A single training example is represented by a pair $(x,y)$ where $x\in\mathbb{R}^{n_x}$, $n_x$-dimensional feature matrix, and $y\in\{0,1\} $ is the output label.
We have $m$ or $m_{train}$ number of training samples training samples as, $\{(x^{(1)},y^{(1)}),(x^{(2)},y^{(2)}),…,(x^{(m)},y^{(m)})\}$. For denoting number of test samples, we use $m_{test}$. To put all of the training examples in a more compact form, we define a matrix $X$ as: $$ X = \begin{bmatrix} \rvert&\rvert&&\rvert \\
x^{(1)}&x^{(2)}&\cdots&x^{(m)} \\
\rvert&\rvert&&\rvert \end{bmatrix} $$ Which has each column as a training example(having $n_x$ features). Since there are $m$ number of training examples, we’ll have $m$ number of columns. And $n_x$ number of rows since each $x^i$ has $n_x$ features.
Similarly, the output labels y can also be stacked into columns as $Y = \begin{bmatrix}y^{(1)}&y^{(2)}&…&y^{(m)}\end{bmatrix}$, where each y is 0 or 1.

Logistic Regression

It is a learning algorithm that we use when the output label Y are either all zeros or ones. Given input $x$, we want output $\hat{y}$ as the probability $P(y=1 \mid x)$, i.e, $\hat{y}$ is the chance that the given image is a cat picture.
We have, $x\in\mathbb{R}^{n_x}$ and $\hat{y}\in[0,1]$.
Let us define two parameters, $w\in\mathbb{R}^{n_x}$ and $b\in\mathbb{R}$.
We need to generate output $\hat{y}$ based on input x, and parameters $w$ and $b$. In case of of linear regression, we could do $\hat{y}=w^{\intercal}x+b$ but it is not suitable for logistic regression as $\hat{y}$ in its case is probability and it should be between 0 and 1. We use the sigmoid function($\sigma$) to make the value between 0 and 1, i.e $\hat{y}=\sigma(w^{\intercal}x+b)$. Where $\sigma(z)=\frac{1}{1+e^{-z}}$. As $z$ gets larger, the value of sigmoid function get closer to 1 and as $z$ gets smaller(large negative number), the value gets closer to 0.

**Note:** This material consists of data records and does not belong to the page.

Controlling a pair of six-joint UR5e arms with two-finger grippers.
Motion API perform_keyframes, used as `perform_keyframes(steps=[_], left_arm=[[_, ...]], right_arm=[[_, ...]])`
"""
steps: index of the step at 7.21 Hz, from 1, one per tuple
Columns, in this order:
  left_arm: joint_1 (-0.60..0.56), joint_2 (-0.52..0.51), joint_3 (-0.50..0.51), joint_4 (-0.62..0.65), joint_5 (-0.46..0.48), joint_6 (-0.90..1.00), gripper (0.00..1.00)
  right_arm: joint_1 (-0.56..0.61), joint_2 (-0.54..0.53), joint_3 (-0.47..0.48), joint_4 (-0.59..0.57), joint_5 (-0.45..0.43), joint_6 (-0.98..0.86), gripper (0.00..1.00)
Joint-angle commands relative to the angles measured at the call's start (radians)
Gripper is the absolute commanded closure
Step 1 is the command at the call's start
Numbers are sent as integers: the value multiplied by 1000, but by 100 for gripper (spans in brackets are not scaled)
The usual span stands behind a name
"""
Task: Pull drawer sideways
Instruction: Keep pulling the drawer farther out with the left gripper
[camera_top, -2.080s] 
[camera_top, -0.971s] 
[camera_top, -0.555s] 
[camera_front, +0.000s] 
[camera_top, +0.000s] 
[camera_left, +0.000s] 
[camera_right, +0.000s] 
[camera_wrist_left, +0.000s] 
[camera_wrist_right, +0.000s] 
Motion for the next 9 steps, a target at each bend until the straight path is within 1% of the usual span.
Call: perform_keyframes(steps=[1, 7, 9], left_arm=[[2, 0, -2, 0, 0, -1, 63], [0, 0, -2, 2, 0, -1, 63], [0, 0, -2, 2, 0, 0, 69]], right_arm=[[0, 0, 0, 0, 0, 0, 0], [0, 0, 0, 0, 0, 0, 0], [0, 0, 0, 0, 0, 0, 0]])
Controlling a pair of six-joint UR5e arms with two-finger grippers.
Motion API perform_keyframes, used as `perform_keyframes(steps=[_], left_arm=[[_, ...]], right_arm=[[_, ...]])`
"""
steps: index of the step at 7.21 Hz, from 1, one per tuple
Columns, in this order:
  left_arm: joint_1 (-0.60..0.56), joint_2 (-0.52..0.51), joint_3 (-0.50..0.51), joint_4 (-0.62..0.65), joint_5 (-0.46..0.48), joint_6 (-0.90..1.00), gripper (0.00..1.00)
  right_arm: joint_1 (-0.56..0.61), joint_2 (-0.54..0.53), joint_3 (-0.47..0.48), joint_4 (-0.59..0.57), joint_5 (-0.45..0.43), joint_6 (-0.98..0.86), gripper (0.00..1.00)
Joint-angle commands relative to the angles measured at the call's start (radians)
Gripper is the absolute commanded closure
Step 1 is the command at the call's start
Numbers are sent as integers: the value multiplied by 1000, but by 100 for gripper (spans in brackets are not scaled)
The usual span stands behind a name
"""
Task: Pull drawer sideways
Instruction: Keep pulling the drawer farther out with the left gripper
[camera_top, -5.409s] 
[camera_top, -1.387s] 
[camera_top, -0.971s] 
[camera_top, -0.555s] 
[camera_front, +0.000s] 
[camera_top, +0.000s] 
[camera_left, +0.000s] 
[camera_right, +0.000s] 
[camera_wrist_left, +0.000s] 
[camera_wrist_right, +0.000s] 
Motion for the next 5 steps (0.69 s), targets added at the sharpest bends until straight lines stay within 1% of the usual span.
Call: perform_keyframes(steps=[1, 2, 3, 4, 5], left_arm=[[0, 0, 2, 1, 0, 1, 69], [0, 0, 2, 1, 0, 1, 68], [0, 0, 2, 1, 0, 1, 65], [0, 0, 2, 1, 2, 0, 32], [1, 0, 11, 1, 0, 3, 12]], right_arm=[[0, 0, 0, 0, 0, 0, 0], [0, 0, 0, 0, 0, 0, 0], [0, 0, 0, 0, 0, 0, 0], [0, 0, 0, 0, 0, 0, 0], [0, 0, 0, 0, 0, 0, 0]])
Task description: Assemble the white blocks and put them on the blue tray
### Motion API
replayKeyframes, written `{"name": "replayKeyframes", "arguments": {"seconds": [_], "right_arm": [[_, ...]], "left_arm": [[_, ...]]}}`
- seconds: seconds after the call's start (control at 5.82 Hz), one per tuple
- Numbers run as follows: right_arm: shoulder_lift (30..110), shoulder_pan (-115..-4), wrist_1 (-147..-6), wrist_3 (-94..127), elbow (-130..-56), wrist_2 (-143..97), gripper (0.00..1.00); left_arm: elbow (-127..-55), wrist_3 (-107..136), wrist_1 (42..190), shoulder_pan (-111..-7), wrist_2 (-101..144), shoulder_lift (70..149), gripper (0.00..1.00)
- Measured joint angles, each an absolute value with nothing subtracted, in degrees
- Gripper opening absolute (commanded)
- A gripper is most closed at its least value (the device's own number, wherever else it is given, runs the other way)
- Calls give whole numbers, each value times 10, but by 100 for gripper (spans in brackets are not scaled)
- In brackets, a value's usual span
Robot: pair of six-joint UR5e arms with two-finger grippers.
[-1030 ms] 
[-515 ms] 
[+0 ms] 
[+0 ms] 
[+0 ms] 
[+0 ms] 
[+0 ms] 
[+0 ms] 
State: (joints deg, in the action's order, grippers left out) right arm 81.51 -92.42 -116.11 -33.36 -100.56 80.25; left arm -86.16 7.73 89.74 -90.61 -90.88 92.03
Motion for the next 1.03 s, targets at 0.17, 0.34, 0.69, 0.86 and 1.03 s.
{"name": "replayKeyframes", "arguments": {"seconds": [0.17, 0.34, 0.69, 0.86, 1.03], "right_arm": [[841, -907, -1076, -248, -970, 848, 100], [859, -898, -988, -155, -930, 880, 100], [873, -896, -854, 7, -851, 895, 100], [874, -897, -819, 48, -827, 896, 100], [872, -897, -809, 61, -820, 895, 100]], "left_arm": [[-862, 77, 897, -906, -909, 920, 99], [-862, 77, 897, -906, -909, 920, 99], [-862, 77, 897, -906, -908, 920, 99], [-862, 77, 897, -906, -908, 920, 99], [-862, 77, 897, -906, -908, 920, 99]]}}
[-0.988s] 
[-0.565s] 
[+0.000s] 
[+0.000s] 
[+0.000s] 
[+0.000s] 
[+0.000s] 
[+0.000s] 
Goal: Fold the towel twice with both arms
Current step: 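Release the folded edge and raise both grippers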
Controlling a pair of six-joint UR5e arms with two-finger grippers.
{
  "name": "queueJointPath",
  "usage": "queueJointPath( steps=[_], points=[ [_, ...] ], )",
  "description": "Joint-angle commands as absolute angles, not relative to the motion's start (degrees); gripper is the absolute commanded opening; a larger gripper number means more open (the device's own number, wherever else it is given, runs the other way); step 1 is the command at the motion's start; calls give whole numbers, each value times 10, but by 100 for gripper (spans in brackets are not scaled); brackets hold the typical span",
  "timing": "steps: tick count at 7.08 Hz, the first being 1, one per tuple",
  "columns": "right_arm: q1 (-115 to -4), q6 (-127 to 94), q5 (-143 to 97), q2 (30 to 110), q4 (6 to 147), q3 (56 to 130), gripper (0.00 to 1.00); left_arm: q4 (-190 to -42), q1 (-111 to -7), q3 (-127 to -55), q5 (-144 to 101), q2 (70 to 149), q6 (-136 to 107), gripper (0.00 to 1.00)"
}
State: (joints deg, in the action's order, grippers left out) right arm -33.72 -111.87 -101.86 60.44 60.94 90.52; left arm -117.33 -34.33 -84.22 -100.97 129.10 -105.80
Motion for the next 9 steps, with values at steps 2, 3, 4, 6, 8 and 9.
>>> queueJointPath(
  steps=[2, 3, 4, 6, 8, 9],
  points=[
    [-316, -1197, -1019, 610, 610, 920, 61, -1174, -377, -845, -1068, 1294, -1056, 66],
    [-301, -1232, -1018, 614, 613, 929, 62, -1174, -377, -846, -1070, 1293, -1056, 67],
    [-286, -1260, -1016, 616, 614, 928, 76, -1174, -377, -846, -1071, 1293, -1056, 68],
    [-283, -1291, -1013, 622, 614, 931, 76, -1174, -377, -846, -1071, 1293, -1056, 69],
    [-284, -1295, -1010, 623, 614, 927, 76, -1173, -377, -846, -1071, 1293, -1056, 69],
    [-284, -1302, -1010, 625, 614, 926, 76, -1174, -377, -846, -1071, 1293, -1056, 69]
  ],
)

Graph of sigmoid function, taken from Wikipedia.

In logistic regression, we try to find/learn the value of parameters, $w$ and $b$, so that $\hat{y}$ becomes a good estimate of the change that $y=1$(cat picture).

Logistic Regression Cost function

Given training examples, $\{(x^{(1)},y^{(1)}),(x^{(2)},y^{(2)}),…,(x^{(m)},y^{(m)})\}$, we want $\hat{y}^{(i)}\approx y^{(i)}$.

Loss (error) Function

To measure how well our algorithm is doing, we could define the loss or error, between predicted $\hat{y}$ and true value $y$. Square error, $\mathcal{L(\hat{y},y)}=\frac{1}{2}(\hat{y}-y)^2$, is not used with logistic regression as it can have multiple local optima and finding a global optima can be hard. We use the following loss function in logistic regression: $$\mathcal{L(\hat{y},y)}=-(y\log\hat{y}+(1-y)\log(1-\hat{y}))$$ The loss function becomes small when $\hat{y}$ is closer to $y$. Substitute $y=1$ and $y=0$ in the above equation and verify.

Cost Function

Cost function measures how well we’re doing in entire training examples. Loss function measures it for only one training example. It is defined as: $$J(w,b) = \frac{1}{m}\sum_{i=0}^{m}\mathcal{L(\hat{y}^{(i)},y^{(i)})} = -\frac{1}{m}\sum_{i=0}^{m}(y\log\hat{y}+(1-y)\log(1-\hat{y}))$$ which is basically the average of all loss functions.

Gradient Descent

Our goal is to find parameters $w$ and $b$, so that $J(w,b)$ is minimum.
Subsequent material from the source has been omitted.